Print every line below. Match each one exactly.

§ The data
Start of Block

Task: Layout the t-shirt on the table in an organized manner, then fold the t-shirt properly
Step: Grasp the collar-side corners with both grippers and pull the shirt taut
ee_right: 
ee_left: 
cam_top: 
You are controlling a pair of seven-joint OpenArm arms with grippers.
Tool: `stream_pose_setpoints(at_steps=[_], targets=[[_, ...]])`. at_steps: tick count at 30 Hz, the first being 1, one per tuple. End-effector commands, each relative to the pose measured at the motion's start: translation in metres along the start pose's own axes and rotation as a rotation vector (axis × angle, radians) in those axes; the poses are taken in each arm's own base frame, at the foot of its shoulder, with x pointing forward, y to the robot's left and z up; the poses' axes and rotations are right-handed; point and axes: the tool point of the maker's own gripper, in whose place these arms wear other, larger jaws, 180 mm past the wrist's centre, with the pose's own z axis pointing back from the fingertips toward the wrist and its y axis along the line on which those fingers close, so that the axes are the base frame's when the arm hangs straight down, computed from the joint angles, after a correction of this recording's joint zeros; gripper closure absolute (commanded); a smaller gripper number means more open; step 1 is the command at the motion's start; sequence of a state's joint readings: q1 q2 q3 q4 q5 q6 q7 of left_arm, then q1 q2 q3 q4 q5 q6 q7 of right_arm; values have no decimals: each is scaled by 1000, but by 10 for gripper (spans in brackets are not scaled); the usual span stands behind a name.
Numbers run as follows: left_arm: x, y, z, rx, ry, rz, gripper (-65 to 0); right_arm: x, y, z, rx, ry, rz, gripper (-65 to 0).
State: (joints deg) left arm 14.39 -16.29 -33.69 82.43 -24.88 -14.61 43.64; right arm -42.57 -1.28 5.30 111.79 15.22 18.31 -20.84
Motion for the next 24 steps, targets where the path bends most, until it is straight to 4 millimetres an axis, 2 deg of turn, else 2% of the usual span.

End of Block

§ Problem solution
Task: Layout the t-shirt on the table in an organized manner, then fold the t-shirt properly
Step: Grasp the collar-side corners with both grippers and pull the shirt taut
ee_right: 
ee_left: 
cam_top: 
You are controlling a pair of seven-joint OpenArm arms with grippers.
Tool: `stream_pose_setpoints(at_steps=[_], targets=[[_, ...]])`. at_steps: tick count at 30 Hz, the first being 1, one per tuple. End-effector commands, each relative to the pose measured at the motion's start: translation in metres along the start pose's own axes and rotation as a rotation vector (axis × angle, radians) in those axes; the poses are taken in each arm's own base frame, at the foot of its shoulder, with x pointing forward, y to the robot's left and z up; the poses' axes and rotations are right-handed; point and axes: the tool point of the maker's own gripper, in whose place these arms wear other, larger jaws, 180 mm past the wrist's centre, with the pose's own z axis pointing back from the fingertips toward the wrist and its y axis along the line on which those fingers close, so that the axes are the base frame's when the arm hangs straight down, computed from the joint angles, after a correction of this recording's joint zeros; gripper closure absolute (commanded); a smaller gripper number means more open; step 1 is the command at the motion's start; sequence of a state's joint readings: q1 q2 q3 q4 q5 q6 q7 of left_arm, then q1 q2 q3 q4 q5 q6 q7 of right_arm; values have no decimals: each is scaled by 1000, but by 10 for gripper (spans in brackets are not scaled); the usual span stands behind a name.
Numbers run as follows: left_arm: x, y, z, rx, ry, rz, gripper (-65 to 0); right_arm: x, y, z, rx, ry, rz, gripper (-65 to 0).
State: (joints deg) left arm 14.39 -16.29 -33.69 82.43 -24.88 -14.61 43.64; right arm -42.57 -1.28 5.30 111.79 15.22 18.31 -20.84
Motion for the next 24 steps, targets where the path bends most, until it is straight to 4 millimetres an axis, 2 deg of turn, else 2% of the usual span.

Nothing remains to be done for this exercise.